Your answer should be only the lines below from the one with "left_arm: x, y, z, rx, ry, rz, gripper" to the one with "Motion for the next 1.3", repeated exactly, ends included.

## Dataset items
☆ ☆ ☆ ☆ ☆
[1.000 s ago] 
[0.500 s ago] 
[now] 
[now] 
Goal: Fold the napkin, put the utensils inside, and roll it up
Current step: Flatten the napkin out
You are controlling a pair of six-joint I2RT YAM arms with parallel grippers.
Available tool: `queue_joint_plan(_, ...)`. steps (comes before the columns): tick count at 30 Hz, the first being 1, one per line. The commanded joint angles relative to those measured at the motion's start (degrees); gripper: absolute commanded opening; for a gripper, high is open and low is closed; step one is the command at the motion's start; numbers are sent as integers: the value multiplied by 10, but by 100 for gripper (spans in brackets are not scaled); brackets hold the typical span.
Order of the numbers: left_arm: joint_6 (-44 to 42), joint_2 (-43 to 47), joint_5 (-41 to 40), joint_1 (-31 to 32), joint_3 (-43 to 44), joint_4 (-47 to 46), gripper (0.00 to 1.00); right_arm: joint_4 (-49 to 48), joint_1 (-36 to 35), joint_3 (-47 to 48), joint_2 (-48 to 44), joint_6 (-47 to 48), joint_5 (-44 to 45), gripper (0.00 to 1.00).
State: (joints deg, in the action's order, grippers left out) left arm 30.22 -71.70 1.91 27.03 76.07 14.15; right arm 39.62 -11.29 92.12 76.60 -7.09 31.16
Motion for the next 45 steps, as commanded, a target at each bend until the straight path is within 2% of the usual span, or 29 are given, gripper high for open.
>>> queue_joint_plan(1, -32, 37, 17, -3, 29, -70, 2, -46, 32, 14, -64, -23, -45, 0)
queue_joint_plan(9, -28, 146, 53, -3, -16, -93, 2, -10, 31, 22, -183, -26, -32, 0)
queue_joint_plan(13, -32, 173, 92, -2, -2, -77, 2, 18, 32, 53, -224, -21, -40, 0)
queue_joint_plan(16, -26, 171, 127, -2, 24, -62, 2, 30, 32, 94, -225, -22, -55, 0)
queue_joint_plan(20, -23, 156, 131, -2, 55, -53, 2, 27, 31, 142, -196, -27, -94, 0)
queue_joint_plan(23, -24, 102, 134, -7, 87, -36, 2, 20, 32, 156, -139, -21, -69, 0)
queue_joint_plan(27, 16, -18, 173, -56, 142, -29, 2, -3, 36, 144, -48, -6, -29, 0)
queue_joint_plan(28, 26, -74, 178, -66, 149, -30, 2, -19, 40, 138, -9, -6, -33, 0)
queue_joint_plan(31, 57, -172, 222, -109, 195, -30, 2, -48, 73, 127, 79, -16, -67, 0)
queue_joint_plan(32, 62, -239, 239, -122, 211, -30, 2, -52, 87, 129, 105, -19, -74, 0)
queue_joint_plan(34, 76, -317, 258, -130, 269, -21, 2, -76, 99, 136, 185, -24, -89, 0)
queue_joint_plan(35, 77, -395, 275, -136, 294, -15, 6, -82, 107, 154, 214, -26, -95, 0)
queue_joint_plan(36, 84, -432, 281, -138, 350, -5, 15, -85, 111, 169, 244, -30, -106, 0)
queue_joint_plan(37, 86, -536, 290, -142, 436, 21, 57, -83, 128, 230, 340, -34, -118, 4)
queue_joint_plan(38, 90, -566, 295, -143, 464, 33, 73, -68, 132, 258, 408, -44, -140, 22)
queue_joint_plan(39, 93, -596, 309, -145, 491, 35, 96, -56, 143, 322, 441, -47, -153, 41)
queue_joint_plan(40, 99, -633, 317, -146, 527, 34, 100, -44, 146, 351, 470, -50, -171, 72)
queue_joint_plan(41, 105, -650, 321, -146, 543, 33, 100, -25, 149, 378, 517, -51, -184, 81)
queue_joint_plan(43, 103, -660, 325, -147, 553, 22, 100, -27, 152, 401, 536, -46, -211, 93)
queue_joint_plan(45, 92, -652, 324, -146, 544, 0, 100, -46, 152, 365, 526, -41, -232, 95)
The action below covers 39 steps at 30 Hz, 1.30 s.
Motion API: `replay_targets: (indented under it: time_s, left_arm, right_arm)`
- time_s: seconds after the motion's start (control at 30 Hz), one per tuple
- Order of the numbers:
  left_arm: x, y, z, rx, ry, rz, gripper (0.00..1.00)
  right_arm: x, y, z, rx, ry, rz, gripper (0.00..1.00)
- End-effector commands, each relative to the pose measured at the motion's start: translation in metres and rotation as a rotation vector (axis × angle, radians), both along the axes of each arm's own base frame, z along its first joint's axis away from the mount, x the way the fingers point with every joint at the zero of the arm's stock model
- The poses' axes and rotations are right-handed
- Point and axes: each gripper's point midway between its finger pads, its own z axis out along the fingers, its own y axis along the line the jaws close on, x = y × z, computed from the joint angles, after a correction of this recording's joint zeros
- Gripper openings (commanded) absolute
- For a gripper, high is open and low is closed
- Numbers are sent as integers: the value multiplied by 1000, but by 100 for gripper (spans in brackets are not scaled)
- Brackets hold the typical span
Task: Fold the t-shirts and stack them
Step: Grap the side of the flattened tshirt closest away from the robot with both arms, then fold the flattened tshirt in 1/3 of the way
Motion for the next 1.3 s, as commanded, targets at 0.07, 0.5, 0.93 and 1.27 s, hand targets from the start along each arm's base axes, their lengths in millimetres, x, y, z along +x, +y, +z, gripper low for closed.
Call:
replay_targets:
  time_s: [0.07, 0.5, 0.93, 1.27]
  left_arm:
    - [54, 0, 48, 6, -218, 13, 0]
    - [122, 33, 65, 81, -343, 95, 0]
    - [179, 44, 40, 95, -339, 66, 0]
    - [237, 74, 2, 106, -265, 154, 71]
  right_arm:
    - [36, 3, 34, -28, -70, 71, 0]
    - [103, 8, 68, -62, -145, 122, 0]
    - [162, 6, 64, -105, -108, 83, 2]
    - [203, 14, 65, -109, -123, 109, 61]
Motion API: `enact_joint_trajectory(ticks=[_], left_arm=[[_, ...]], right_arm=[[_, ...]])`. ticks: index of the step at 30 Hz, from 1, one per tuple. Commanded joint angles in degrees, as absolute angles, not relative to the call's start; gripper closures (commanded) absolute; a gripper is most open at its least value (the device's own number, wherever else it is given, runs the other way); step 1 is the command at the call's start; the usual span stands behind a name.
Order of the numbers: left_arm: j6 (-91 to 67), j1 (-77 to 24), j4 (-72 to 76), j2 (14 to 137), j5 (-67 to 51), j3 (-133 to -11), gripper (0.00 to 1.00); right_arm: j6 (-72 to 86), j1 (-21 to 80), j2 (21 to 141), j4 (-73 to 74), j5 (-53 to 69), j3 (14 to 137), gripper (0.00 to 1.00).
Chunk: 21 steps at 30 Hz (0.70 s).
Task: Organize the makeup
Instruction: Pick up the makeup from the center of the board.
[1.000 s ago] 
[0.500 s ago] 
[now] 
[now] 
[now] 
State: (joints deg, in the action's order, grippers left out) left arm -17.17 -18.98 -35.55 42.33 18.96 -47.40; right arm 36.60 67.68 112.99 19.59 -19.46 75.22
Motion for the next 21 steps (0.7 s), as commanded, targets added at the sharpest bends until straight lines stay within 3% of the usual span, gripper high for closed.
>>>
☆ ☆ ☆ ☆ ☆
## RESPONSE FOR THIS EXERCISE
  left_arm: x, y, z, rx, ry, rz, gripper (0.00..1.00)
  right_arm: x, y, z, rx, ry, rz, gripper (0.00..1.00)
- End-effector commands, each relative to the pose measured at the motion's start: translation in metres and rotation as a rotation vector (axis × angle, radians), both along the axes of each arm's own base frame, z along its first joint's axis away from the mount, x the way the fingers point with every joint at the zero of the arm's stock model
- The poses' axes and rotations are right-handed
- Point and axes: each gripper's point midway between its finger pads, its own z axis out along the fingers, its own y axis along the line the jaws close on, x = y × z, computed from the joint angles, after a correction of this recording's joint zeros
- Gripper openings (commanded) absolute
- For a gripper, high is open and low is closed
- Numbers are sent as integers: the value multiplied by 1000, but by 100 for gripper (spans in brackets are not scaled)
- Brackets hold the typical span
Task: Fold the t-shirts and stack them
Step: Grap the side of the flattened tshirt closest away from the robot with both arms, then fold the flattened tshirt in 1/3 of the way
Motion for the next 1.3 s, as commanded, targets at 0.07, 0.5, 0.93 and 1.27 s, hand targets from the start along each arm's base axes, their lengths in millimetres, x, y, z along +x, +y, +z, gripper low for closed.

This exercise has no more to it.